🤖 AI Summary
This work addresses the limitations of conventional Vision Transformers in data-scarce medical imaging scenarios, where high computational complexity and large parameter counts hinder performance. The authors propose an efficient Vision Transformer architecture based on spectral-domain representations, leveraging spectral basis functions that exhibit spatial invariance and optimal signal-to-noise ratio for spectral projection tokenization. This approach substantially reduces model complexity and parameter count while maintaining or even improving performance, leading to significantly enhanced computational efficiency.

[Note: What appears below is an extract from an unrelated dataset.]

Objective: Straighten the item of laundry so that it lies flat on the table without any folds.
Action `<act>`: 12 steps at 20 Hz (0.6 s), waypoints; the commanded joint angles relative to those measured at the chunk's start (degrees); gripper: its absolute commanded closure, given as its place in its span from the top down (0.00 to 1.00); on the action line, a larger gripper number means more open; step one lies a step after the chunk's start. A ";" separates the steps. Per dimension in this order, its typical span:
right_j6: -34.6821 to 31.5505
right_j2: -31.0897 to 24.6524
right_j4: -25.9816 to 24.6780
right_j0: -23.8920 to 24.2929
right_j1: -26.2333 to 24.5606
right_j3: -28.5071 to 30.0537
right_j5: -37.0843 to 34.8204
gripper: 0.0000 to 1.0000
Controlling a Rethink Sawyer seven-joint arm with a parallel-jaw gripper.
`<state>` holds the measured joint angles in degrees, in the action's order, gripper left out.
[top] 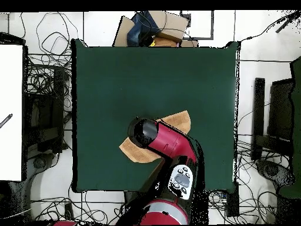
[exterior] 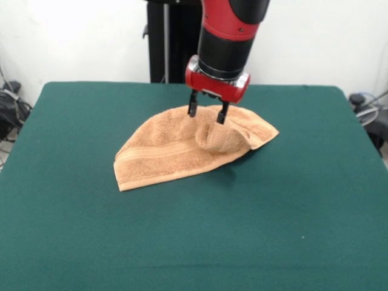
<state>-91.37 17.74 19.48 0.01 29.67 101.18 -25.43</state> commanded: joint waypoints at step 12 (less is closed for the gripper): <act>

Experimental results demonstrate that the proposed model consistently matches or outperforms state-of-the-art methods—including CNNs, Vision Transformers, and MLP-based architectures—across simulated, public, and clinical medical image datasets, highlighting its superior few-shot adaptability and practical utility in resource-constrained medical applications.
📝 Abstract
We propose a novel spectral vision transformer architecture for efficient tokenization in limited data, with an emphasis on medical imaging. We outline convenient theoretical properties arising from the choice of basis including spatial invariance and optimal signal-to-noise ratio. We show reduced complexity arising from the spectral projection compared to spatial vision transformers. We show equitable or superior performance with a reduced number of parameters as compared to a variety of models including compact and standard vision transformers, convolutional neural networks with attention, shifted window transformers, multi-layer perceptrons, and logistic regression. We include simulated, public, and clinical data in our analysis and release our code at: \verb+github.com/agr78/spectralViT+.